• **Requirement**
Take each line of the records below that contains the string "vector" and copy it.

++++++++++

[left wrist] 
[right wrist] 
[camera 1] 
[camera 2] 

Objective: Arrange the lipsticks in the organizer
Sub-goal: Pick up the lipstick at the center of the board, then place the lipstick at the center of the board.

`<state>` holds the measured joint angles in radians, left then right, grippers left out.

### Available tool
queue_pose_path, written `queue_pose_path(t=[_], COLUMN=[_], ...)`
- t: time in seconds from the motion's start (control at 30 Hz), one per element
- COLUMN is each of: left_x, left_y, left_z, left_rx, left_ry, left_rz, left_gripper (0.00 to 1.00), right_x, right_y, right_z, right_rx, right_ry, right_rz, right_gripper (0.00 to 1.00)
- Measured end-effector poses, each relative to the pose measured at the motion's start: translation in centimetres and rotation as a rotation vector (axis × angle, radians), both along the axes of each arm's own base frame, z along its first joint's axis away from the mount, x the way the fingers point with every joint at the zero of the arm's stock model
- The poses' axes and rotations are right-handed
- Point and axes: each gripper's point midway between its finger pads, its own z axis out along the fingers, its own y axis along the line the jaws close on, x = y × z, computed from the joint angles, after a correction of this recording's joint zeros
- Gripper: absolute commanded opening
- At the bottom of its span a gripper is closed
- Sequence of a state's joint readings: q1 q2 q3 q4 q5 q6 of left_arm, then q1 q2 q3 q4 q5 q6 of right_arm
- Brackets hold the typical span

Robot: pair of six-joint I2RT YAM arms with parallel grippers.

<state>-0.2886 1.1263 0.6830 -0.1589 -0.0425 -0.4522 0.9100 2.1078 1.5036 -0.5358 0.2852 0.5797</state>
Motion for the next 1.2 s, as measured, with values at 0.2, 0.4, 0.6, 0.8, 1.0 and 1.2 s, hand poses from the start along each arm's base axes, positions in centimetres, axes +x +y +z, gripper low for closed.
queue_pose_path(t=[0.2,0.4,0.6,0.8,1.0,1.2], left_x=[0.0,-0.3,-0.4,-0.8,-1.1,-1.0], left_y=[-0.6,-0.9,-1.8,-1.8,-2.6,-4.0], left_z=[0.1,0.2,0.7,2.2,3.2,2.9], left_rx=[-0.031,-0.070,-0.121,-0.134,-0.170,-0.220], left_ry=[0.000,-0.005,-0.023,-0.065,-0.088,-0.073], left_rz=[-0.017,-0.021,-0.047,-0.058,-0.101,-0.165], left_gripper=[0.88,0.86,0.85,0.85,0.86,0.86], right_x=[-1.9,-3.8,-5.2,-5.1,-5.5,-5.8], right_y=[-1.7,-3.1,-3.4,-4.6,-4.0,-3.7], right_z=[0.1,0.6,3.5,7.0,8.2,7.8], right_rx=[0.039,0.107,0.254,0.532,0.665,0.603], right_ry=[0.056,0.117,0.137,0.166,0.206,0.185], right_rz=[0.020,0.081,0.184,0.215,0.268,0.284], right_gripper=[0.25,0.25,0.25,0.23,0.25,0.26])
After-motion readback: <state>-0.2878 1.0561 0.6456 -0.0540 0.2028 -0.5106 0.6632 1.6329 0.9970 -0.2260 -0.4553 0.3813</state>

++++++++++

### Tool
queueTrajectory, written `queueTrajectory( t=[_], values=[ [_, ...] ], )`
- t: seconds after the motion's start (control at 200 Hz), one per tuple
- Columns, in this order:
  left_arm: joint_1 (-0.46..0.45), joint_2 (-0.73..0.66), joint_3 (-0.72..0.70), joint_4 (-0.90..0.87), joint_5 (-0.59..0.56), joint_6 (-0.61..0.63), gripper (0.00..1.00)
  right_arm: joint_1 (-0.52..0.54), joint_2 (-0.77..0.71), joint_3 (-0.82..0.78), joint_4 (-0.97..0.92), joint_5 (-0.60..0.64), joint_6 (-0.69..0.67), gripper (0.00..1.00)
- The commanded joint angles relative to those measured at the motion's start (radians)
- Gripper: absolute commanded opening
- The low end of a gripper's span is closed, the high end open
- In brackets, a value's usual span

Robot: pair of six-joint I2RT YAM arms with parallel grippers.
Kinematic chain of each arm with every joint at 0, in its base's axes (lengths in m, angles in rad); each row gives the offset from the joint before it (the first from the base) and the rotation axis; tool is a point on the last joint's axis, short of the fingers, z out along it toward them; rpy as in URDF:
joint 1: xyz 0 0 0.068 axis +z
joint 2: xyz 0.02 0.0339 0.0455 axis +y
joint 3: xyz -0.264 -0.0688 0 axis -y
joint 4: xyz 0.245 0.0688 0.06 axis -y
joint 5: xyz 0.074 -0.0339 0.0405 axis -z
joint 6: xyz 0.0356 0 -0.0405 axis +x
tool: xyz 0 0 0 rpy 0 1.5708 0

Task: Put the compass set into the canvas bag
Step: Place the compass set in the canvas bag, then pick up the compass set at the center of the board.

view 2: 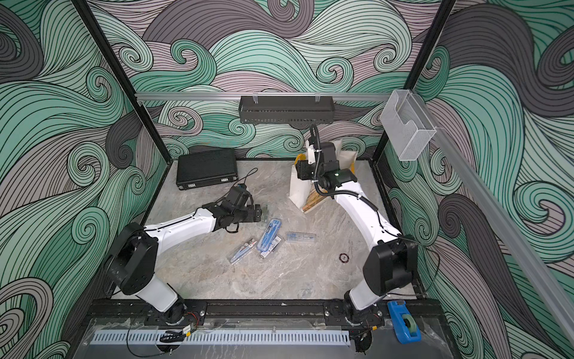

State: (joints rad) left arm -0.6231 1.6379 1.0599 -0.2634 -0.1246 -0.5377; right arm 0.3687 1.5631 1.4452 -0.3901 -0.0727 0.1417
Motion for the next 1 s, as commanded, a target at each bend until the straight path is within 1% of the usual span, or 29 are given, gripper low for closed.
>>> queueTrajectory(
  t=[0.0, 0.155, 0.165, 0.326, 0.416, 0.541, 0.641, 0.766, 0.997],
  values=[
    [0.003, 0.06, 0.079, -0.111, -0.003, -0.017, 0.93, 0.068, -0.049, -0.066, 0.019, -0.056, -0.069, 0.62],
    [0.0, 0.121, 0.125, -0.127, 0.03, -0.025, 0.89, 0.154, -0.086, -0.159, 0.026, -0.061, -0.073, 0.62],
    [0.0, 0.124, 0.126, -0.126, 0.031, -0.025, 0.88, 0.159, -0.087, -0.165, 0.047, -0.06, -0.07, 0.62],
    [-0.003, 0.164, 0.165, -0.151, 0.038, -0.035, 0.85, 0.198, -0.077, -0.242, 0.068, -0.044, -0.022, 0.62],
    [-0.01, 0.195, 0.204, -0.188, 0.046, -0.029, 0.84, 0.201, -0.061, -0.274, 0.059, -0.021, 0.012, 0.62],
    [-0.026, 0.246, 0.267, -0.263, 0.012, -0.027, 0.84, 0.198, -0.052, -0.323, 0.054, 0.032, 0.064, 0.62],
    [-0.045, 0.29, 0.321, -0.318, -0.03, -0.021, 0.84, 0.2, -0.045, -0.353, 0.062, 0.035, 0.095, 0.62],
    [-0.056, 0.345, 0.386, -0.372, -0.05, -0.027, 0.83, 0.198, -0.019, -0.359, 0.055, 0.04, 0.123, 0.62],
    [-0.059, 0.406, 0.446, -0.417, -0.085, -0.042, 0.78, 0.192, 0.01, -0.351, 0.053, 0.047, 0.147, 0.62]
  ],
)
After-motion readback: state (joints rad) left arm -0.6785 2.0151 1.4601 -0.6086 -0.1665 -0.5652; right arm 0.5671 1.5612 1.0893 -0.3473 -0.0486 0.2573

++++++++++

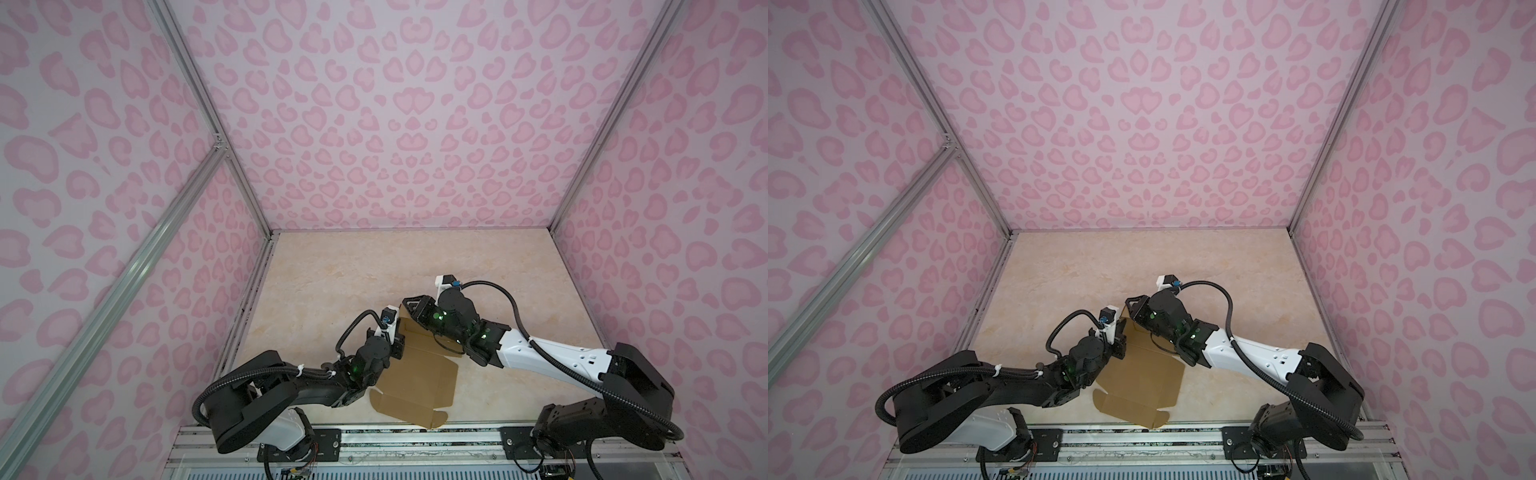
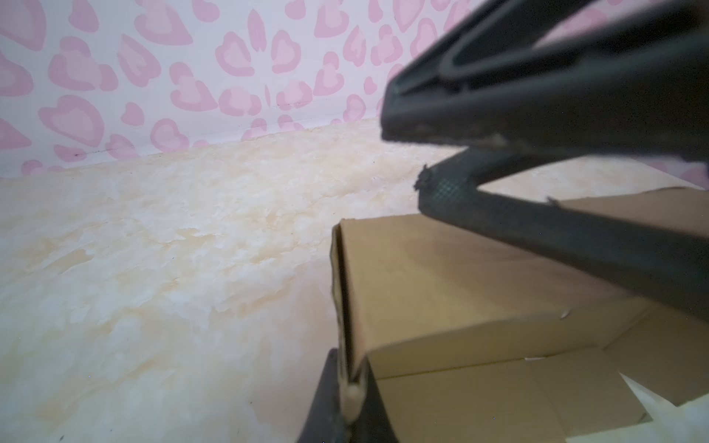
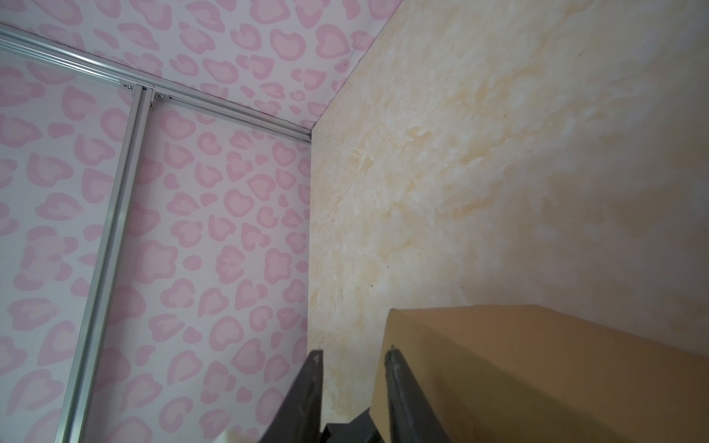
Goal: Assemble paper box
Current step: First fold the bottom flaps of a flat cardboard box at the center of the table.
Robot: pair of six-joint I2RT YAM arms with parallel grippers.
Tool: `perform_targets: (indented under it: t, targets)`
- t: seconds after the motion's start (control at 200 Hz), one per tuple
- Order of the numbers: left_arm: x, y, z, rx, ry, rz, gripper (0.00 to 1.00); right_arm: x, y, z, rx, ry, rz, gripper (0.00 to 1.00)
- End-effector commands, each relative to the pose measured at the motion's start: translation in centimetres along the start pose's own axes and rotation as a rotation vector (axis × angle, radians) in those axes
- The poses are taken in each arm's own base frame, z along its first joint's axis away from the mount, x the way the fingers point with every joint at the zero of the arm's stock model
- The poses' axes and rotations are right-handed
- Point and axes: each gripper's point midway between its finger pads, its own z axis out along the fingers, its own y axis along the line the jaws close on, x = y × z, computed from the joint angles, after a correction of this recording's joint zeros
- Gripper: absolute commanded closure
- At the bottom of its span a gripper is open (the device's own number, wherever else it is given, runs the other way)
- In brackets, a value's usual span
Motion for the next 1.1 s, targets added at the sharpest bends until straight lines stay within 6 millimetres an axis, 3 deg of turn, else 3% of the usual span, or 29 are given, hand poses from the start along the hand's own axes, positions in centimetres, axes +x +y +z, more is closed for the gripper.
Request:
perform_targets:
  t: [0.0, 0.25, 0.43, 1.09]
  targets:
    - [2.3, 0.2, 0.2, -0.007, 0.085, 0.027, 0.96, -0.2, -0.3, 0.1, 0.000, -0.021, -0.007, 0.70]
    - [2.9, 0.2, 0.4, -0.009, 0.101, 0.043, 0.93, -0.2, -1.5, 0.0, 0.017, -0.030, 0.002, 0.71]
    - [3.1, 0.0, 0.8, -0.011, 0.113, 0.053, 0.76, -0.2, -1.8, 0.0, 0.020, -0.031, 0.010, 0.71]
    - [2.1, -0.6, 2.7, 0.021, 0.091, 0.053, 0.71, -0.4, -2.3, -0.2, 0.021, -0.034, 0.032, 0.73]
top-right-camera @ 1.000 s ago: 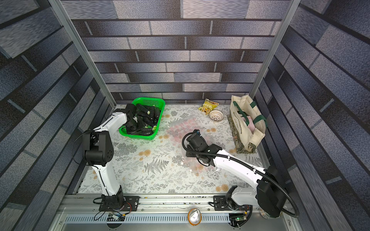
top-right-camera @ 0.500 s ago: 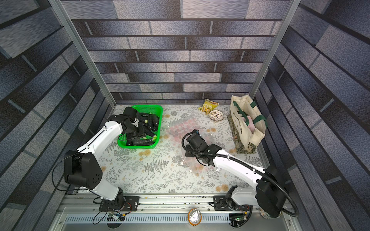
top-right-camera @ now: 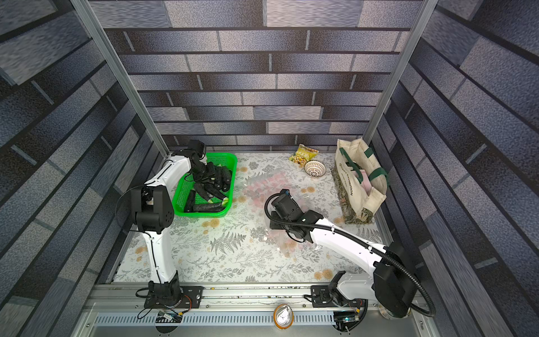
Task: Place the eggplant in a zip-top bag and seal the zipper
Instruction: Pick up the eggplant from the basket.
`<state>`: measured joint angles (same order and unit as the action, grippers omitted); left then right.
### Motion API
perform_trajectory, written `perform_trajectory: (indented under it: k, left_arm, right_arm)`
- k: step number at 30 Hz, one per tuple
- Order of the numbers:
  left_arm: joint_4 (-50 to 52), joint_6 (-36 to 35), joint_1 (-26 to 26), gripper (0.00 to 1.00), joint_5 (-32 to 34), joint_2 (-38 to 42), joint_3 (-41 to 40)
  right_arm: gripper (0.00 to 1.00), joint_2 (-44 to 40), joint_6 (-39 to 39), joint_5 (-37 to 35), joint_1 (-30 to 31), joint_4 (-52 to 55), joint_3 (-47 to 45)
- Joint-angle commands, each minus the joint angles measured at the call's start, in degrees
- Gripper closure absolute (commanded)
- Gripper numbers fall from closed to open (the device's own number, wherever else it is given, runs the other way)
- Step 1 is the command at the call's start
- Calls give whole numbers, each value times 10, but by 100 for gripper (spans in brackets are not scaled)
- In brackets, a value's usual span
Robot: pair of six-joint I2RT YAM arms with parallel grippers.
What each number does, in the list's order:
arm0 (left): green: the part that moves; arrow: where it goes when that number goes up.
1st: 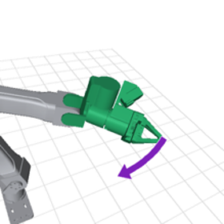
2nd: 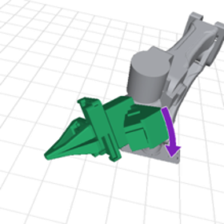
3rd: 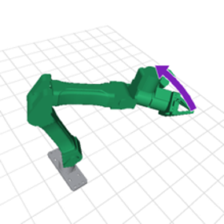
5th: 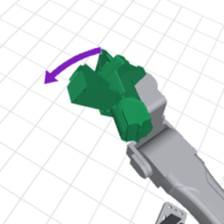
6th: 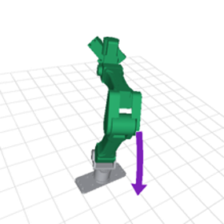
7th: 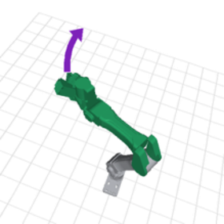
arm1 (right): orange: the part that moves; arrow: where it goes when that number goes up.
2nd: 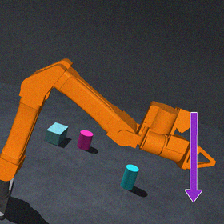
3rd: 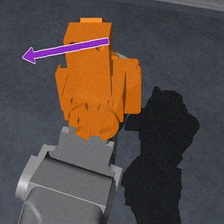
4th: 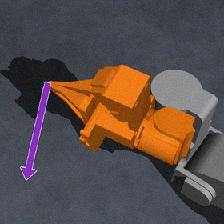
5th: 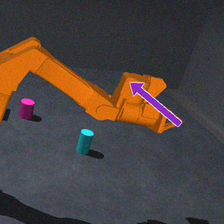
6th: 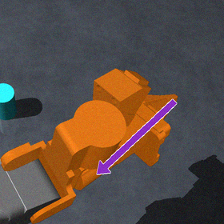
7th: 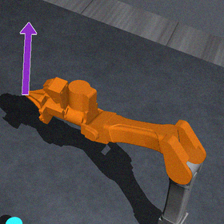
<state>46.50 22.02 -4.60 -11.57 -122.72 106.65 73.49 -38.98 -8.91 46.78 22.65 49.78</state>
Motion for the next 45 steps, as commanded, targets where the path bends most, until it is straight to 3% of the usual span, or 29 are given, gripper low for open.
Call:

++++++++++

• **Reply to the exercise**
- Measured end-effector poses, each relative to the pose measured at the motion's start: translation in centimetres and rotation as a rotation vector (axis × angle, radians), both along the axes of each arm's own base frame, z along its first joint's axis away from the mount, x the way the fingers point with every joint at the zero of the arm's stock model
- End-effector commands, each relative to the pose measured at the motion's start: translation in centimetres along the start pose's own axes and rotation as a rotation vector (axis × angle, radians) in those axes

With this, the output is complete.